Владимир как ушел из отчего дома, так туда никогда не вернулся, обитая возле временных случайных женщин. Через несколько лет он вообще уехал из Тавды, и когда Господь (а может дьявол?) все же прибрал грешную душу одряхлевшей Нинки-Бродни к себе, никто не знал его адрес, чтобы сообщить о смерти матери. Похоронила ее вскладчину многочисленная родня, которая относилась к старухе с неприязнью, на новом кладбище: все дружно заявили, что не место ей на обширном семейном, заранее огороженном, погосте, никто не захотел даже после смерти быть рядом с ней.
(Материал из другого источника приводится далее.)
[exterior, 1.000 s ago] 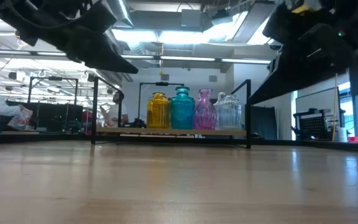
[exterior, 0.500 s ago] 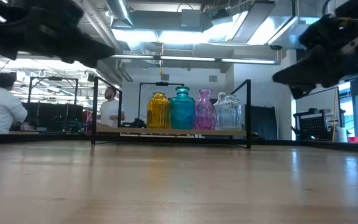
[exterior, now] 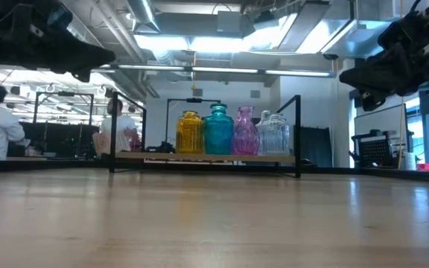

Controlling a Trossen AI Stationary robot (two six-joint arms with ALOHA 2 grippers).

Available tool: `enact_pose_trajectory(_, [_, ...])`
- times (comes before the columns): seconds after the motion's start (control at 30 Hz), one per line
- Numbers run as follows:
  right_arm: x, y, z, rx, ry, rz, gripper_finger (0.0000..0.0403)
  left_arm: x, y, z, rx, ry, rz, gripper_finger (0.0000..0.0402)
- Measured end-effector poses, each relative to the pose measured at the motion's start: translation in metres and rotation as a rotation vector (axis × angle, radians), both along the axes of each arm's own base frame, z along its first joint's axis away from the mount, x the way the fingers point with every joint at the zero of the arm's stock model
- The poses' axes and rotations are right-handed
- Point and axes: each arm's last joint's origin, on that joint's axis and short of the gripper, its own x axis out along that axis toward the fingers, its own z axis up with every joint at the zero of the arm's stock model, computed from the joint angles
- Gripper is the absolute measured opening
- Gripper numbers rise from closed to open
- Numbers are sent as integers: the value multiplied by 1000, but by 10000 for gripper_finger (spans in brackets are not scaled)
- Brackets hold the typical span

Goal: Sort vases onto shelf
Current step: Return to Home Position

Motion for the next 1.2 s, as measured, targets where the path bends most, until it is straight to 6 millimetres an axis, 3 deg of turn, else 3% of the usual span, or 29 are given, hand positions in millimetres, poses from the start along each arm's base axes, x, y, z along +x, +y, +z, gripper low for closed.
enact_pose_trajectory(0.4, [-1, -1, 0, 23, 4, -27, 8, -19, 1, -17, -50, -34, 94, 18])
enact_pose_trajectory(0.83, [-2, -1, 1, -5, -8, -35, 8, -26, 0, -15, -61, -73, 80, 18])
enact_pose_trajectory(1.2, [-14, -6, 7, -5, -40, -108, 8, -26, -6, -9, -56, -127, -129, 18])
А отчий дом так и не достался братьям Изгомовым: Виталий отказался от наследства, Владимира не нашли. Анатолий спустил его вскоре за бесценок своей двоюродной сестре, сам же умер в чужом углу…

Братья Изгомовы, участвуя в похоронах женщины, которую знали с малых лет и всегда уважали, к которой шли со всеми бедами, как будто она была их матерью, отдавали ей свою последнюю дань уважения и любви, старались сделать все честь честью, как того требовал обычай. Потому-то и памятник, и оградка, и мраморная плитка для окантовки могилы — все сработано на совесть и в срок, все прочно установлено на своем месте.

Шурины братья приехали в день похорон. Оба, прощаясь, поцеловали мать в лоб. А Шура не смогла. Она даже не плакала, лишь сухими воспаленными глазами смотрела на желтое восковое лицо матери. Чужое, почти незнакомое лицо. Зато навзрыд плакала Полина: выросшая в детдоме, она искренне почитала Павлу Федоровну, как родную мать.

Дуся, старшая сноха, толкнула ее в бок на кладбище:

— Поцелуй, простись… Или поплачь хоть что ли, а то подумают невесть что.

Но Шура смотрела на то, что лежало в алом гробу — чужое, безмолвное и безразличное ко всему, холодное до такой степени, что от прикосновения к «этому» на ладонях оставалась влажная ледяная пленка. Ее ладони до сих пор помнили холод мертвого тела Николая Константиновича. Она же хотела навсегда запомнить тепло материнских рук, свет ее глаз, поцелуй ее мягких губ, а то, что лежало в гробу, это не было ее матерью. Нет, Шура не могла заставить себя поцеловать влажную мертвую плоть. А плакать… Зачем это делать на глазах чужих людей? Ее слезы, Шура знала это — впереди.

После похорон, как и положено по обычаю, были поминки. Перед пустым стулом поставили стопочку водки, накрыли ломтиком хлеба. Так велели старушки: «Душенька Павлы Федоровны будет еще витать рядом сорок дён, ей покушать что-то надо будет». Такая же, накрытая ломтиком хлеба стопочка, осталась на кладбище: «Это дух Николая Константиновича примет». Сидя за столом, чинно пригубливая вино, пробуя понемногу кутью с изюмом и прочее, что стояло на столе, старушки крестились и говорили:

— Пусть земля будет пухом Павле Федоровне, хороший она была человек, не вредный, не злой…

И если правда, как говорили подруги матери, что душа умершей Павлы Федоровны находилась тогда еще среди живых, то она, душа, осталась, наверное, довольна: все было очень пристойно, спокойно, людей на похоронах было столько, что столы накрывали трижды.

Шура удивилась, увидев, сколько знакомых было у матери, все они пришли проводить Павлу Федоровну Дружникову в последний путь, хоть и пасмурно было, хоть и дождичек накрапывал. И откуда узнали? Лишь взяв местную газету, Шура поняла, откуда — в ней был некролог. Целых сто строк. Приезжал даже Потоков, постоял несколько секунд перед гробом, спросил у Шуры, не нужна ли помощь. Шура поблагодарила и отказалась. Но как-то получилось все не так, говорила она с Потоковым суетливо, пожалуй, даже угодливо. И кляла себя за это нещадно, но все равно подлый непослушный язык сам собой выговаривал угодливые слова, губы сами собой складывались в подобострастную благодарную и гаденькую улыбочку. Видно, вирус чинопочитания начал проникать и в Шуру.